_WHAT IS EXPECTED_:
What lines below contain the word "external"? Please pull each one out.

[Data entries]
----

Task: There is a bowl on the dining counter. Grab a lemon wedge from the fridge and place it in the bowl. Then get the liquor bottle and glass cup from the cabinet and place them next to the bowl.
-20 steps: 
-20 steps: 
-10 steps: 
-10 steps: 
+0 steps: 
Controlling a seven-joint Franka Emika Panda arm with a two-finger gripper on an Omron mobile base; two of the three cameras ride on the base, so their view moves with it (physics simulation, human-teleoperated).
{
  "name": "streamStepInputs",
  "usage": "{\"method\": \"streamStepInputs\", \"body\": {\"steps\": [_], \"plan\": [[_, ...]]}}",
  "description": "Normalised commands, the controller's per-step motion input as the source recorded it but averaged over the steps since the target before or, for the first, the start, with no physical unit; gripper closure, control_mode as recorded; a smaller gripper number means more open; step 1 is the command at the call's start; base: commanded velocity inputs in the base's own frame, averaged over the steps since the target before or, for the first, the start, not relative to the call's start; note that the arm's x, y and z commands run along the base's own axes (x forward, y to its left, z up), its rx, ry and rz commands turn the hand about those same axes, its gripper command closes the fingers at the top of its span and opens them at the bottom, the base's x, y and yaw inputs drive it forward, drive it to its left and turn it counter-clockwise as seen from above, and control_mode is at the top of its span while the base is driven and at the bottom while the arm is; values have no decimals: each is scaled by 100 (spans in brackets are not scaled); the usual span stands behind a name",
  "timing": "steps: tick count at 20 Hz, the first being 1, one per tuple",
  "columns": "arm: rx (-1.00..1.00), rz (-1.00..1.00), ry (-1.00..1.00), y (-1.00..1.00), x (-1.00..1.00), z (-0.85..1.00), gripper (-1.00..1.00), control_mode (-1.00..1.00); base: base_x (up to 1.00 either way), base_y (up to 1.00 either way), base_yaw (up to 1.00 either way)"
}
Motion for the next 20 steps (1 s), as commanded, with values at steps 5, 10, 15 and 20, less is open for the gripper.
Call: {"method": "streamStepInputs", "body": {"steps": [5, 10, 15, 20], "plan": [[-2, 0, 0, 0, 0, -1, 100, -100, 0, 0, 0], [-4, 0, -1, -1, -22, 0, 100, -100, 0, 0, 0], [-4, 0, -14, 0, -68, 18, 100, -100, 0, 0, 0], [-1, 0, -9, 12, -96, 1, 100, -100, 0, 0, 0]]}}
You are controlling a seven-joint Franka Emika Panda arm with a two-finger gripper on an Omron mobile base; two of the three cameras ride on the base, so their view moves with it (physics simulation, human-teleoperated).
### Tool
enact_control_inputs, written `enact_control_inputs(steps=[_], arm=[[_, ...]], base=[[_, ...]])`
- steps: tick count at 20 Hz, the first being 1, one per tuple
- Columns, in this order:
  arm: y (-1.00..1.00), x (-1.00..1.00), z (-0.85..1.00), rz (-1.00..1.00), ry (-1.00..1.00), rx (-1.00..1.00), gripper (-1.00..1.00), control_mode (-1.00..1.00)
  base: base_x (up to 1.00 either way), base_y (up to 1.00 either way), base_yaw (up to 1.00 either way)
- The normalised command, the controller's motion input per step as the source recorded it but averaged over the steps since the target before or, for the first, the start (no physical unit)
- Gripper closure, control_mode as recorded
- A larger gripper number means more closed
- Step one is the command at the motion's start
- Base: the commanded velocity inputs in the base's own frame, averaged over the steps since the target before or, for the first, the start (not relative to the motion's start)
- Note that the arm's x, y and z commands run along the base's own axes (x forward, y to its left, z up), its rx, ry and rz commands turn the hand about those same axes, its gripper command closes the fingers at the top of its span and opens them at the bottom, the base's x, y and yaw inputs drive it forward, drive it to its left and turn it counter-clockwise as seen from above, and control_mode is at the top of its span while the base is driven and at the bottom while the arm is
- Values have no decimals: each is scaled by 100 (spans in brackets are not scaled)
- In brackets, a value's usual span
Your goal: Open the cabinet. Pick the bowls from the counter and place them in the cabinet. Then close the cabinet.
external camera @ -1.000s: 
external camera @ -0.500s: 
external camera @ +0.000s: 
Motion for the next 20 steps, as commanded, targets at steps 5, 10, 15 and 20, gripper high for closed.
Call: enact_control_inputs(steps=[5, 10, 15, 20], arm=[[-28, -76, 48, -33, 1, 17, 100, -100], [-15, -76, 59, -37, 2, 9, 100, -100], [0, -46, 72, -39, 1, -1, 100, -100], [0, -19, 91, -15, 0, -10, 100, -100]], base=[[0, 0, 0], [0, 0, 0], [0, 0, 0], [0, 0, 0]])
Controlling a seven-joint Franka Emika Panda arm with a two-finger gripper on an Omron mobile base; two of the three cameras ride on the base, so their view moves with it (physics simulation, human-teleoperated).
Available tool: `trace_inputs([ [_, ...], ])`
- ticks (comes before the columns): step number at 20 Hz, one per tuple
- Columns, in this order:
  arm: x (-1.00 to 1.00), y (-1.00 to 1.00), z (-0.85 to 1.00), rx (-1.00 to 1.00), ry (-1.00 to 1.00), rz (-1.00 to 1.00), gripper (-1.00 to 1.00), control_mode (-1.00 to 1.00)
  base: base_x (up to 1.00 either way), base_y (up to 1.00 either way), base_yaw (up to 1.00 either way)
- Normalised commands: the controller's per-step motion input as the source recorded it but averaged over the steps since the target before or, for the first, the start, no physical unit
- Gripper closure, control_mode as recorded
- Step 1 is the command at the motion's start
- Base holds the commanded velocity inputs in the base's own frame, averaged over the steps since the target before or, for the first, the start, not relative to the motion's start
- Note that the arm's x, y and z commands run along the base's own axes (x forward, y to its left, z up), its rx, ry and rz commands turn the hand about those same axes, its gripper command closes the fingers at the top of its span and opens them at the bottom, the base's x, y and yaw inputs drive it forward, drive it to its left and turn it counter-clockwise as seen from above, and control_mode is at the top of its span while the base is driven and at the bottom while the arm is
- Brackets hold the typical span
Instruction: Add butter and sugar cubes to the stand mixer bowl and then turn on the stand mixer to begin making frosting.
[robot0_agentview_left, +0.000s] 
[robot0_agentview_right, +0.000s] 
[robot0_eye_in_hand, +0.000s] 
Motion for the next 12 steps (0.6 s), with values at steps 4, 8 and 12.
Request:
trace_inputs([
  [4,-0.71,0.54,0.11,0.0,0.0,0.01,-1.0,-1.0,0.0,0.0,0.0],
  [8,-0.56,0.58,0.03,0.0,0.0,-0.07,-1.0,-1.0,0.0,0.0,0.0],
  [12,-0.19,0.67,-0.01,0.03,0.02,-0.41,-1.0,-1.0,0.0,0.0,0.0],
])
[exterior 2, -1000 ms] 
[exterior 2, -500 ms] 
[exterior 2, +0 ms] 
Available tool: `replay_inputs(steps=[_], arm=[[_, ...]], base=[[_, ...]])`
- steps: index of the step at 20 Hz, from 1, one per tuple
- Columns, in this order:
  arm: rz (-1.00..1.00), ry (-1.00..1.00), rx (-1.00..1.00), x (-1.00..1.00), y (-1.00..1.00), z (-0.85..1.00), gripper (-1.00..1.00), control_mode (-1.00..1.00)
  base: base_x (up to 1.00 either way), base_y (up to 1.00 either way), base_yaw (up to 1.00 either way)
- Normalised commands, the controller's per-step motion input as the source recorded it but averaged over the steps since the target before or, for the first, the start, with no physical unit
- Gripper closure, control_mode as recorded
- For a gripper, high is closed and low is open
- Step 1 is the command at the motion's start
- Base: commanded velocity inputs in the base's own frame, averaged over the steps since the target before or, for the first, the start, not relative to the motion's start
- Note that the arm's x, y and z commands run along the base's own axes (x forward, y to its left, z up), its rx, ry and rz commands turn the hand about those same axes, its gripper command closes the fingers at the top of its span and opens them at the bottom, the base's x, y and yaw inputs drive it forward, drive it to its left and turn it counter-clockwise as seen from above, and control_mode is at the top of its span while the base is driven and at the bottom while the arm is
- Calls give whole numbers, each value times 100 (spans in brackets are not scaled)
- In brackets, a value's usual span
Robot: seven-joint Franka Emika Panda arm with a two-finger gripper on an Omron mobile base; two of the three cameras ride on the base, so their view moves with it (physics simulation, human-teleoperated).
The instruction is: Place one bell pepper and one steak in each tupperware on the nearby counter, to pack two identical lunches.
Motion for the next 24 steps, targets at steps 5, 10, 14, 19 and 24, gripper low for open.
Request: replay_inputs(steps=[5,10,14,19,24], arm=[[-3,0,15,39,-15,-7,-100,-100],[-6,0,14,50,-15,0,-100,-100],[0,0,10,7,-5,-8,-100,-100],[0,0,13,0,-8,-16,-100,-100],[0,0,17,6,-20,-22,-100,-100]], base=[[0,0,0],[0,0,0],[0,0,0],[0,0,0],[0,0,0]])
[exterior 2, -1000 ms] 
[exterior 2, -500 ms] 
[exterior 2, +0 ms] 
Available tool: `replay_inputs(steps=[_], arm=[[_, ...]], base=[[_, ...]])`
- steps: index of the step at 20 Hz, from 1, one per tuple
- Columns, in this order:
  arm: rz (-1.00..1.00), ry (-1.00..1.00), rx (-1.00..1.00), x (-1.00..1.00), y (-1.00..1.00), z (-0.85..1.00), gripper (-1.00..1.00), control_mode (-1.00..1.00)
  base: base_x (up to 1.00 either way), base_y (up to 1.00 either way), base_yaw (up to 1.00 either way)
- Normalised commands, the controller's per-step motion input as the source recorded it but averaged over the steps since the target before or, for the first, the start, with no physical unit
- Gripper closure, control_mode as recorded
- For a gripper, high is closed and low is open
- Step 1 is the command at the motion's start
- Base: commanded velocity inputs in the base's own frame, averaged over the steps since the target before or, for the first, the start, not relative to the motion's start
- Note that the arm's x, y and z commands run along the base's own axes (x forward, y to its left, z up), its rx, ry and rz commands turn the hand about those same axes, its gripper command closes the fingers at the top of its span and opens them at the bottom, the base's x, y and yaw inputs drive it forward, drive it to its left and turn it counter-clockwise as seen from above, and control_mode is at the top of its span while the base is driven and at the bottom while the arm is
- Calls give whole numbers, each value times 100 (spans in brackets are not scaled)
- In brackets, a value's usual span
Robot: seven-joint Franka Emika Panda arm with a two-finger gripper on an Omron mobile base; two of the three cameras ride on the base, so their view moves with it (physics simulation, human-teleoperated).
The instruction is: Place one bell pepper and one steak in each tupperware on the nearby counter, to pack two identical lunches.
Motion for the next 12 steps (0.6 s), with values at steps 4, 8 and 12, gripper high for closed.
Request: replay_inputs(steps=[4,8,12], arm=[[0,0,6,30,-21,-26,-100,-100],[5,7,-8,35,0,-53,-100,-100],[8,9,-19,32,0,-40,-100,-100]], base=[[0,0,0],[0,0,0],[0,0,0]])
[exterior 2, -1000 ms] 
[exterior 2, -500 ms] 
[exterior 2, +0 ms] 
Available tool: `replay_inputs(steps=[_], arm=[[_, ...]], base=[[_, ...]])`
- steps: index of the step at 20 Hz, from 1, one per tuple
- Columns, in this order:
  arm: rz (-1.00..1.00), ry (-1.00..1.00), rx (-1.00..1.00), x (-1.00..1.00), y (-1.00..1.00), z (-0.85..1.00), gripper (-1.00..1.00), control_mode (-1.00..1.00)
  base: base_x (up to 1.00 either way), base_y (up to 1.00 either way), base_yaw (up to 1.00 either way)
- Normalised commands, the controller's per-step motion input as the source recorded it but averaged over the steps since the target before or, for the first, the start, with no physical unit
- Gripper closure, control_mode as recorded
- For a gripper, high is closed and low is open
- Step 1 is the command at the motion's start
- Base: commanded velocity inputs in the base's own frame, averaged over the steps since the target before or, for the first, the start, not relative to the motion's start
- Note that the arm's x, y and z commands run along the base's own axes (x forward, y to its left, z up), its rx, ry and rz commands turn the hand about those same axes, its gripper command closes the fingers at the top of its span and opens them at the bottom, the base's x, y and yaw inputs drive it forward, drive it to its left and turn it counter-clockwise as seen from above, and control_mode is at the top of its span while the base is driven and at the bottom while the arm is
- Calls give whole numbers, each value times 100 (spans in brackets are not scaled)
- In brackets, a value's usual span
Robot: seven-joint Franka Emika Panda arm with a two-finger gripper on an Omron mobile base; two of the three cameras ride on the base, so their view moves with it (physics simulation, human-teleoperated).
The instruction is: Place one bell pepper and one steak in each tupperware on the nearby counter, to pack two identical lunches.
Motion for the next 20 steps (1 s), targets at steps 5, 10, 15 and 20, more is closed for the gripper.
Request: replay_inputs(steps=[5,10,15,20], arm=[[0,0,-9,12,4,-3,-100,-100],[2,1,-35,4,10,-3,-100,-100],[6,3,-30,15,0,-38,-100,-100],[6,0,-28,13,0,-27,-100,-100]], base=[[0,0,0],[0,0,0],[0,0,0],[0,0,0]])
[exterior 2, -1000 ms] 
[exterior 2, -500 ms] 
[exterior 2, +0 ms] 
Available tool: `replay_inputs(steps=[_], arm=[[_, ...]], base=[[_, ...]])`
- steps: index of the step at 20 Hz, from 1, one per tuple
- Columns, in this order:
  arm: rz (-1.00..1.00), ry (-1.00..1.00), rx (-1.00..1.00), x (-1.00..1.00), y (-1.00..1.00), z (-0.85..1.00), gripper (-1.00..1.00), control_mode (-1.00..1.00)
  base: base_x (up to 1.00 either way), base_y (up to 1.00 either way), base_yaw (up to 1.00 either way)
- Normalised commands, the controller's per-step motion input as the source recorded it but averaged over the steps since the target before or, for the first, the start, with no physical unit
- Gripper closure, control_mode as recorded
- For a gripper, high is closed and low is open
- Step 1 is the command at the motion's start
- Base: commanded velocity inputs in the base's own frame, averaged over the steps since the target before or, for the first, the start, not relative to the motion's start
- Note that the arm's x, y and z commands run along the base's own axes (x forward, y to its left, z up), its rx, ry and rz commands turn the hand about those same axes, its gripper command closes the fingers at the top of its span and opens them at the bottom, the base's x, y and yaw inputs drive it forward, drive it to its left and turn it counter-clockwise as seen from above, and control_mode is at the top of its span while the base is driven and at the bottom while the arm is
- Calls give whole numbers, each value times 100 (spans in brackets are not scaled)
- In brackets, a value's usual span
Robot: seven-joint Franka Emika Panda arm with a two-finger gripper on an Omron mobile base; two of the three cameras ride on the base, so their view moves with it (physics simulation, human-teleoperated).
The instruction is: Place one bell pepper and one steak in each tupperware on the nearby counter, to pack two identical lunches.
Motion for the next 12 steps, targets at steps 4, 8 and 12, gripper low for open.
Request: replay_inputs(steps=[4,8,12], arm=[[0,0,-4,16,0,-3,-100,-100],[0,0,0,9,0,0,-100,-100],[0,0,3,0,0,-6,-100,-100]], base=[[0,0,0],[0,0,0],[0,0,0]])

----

_TASK SOLUTION_:
external camera @ -1.000s: 
external camera @ -0.500s: 
external camera @ +0.000s: 

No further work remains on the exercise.